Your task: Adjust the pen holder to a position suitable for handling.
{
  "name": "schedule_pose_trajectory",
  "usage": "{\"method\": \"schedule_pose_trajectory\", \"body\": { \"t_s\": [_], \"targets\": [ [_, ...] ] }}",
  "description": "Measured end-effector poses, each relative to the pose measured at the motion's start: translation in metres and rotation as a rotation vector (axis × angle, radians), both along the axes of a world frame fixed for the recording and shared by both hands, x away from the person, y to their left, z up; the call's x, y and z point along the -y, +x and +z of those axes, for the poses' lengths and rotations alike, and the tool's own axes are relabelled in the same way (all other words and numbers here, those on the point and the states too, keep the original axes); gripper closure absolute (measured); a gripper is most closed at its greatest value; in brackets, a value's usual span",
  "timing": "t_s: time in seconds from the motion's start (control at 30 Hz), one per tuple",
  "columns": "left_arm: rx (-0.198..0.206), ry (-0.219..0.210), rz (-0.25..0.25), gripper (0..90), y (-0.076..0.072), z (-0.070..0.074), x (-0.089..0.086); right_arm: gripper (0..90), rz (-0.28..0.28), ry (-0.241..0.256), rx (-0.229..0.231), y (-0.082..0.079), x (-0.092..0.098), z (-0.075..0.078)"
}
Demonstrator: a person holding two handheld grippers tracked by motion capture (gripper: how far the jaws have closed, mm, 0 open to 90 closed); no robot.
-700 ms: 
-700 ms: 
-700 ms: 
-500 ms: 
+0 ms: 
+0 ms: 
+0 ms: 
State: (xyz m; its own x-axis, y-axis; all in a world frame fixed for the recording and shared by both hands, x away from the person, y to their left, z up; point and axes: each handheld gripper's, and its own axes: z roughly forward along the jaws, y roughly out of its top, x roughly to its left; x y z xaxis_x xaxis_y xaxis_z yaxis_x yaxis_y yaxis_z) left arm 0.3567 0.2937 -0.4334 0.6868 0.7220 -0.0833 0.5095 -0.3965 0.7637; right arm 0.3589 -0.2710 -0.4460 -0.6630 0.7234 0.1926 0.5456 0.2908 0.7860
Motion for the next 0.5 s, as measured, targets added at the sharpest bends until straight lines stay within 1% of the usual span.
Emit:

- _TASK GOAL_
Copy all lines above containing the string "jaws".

- _SOLUTION BELOW_
Demonstrator: a person holding two handheld grippers tracked by motion capture (gripper: how far the jaws have closed, mm, 0 open to 90 closed); no robot.
State: (xyz m; its own x-axis, y-axis; all in a world frame fixed for the recording and shared by both hands, x away from the person, y to their left, z up; point and axes: each handheld gripper's, and its own axes: z roughly forward along the jaws, y roughly out of its top, x roughly to its left; x y z xaxis_x xaxis_y xaxis_z yaxis_x yaxis_y yaxis_z) left arm 0.3567 0.2937 -0.4334 0.6868 0.7220 -0.0833 0.5095 -0.3965 0.7637; right arm 0.3589 -0.2710 -0.4460 -0.6630 0.7234 0.1926 0.5456 0.2908 0.7860

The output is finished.